### Task goal
I need every line that includes the word "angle" copied from the material.

### Exercise materials
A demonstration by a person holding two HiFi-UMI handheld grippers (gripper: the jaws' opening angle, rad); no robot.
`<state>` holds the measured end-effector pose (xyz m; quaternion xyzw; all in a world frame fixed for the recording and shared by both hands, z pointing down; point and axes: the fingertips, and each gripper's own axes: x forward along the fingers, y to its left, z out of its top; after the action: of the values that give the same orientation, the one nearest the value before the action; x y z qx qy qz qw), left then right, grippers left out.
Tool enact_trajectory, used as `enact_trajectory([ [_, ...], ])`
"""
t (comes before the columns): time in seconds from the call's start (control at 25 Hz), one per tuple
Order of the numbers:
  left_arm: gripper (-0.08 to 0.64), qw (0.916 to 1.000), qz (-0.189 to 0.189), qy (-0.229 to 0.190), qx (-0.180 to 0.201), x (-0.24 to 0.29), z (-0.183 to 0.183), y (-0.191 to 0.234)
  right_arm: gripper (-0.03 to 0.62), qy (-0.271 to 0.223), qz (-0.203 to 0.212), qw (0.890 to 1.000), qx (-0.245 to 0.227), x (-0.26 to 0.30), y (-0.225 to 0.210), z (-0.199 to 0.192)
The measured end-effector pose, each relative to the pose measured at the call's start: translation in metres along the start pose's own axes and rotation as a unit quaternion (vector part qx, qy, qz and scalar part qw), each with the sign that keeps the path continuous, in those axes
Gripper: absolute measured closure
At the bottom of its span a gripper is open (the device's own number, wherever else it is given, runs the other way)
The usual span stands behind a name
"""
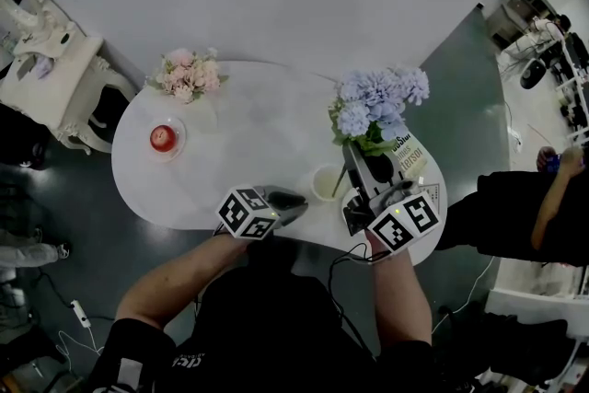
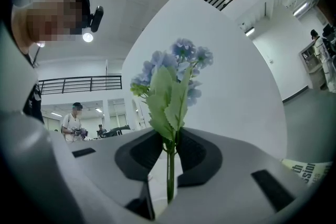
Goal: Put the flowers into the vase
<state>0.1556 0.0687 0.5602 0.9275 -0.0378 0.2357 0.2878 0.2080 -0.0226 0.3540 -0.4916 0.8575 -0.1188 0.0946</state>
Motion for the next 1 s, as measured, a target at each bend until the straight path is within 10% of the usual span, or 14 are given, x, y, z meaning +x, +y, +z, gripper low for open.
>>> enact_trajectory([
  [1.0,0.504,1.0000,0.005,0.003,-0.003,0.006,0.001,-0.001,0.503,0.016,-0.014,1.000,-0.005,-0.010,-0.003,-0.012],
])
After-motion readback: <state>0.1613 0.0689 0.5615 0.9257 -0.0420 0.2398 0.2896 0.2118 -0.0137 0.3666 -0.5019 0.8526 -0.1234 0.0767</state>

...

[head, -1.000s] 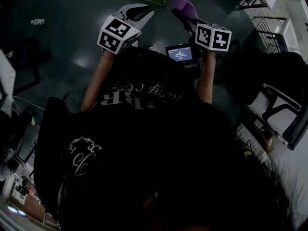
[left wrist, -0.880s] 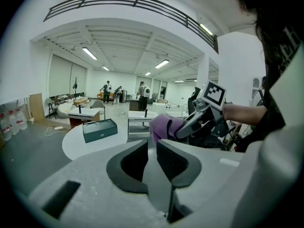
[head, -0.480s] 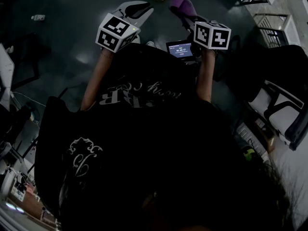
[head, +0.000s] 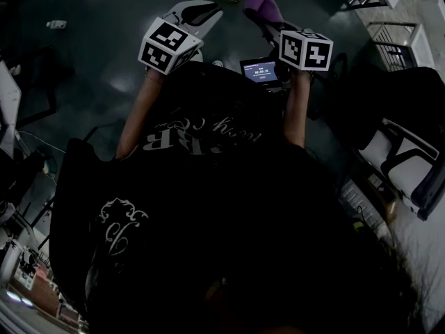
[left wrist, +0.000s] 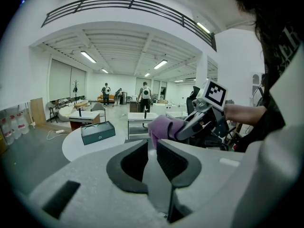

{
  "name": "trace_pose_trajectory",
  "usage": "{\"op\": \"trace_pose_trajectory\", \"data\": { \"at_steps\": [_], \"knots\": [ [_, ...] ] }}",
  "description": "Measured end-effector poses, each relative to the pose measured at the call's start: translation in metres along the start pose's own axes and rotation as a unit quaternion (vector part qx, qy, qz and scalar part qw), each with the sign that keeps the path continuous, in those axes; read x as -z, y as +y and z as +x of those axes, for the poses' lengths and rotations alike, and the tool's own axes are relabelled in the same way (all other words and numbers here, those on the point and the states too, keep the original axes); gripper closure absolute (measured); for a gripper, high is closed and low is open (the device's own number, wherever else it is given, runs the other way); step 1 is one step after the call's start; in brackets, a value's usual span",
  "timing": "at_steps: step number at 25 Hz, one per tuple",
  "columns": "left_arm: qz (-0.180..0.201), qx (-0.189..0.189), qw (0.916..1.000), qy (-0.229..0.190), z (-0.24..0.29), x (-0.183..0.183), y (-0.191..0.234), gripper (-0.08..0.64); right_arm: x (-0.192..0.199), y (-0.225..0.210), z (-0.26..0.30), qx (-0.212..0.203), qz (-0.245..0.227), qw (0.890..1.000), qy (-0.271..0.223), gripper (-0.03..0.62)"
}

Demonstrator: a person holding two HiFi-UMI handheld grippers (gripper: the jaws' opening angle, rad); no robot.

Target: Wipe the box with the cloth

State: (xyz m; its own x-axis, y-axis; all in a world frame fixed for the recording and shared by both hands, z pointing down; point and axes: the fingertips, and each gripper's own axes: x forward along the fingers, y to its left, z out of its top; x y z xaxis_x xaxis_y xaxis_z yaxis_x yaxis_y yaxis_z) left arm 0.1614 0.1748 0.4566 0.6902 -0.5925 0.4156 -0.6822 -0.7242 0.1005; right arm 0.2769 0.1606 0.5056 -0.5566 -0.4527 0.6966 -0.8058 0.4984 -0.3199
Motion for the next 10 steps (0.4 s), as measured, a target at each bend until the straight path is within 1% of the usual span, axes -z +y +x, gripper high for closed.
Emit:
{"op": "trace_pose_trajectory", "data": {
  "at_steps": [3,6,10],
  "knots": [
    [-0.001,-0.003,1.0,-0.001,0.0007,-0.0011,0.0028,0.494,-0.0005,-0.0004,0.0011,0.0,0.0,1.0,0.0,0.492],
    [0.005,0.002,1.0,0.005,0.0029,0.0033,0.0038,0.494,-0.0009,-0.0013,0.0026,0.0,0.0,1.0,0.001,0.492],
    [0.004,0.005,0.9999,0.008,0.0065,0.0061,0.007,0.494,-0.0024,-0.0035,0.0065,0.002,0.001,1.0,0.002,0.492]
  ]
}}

### Expected answer
A demonstration by a person holding two HiFi-UMI handheld grippers (gripper: the jaws' opening angle, rad); no robot.
Demonstrator: a person holding two HiFi-UMI handheld grippers (gripper: the jaws' opening angle, rad); no robot.

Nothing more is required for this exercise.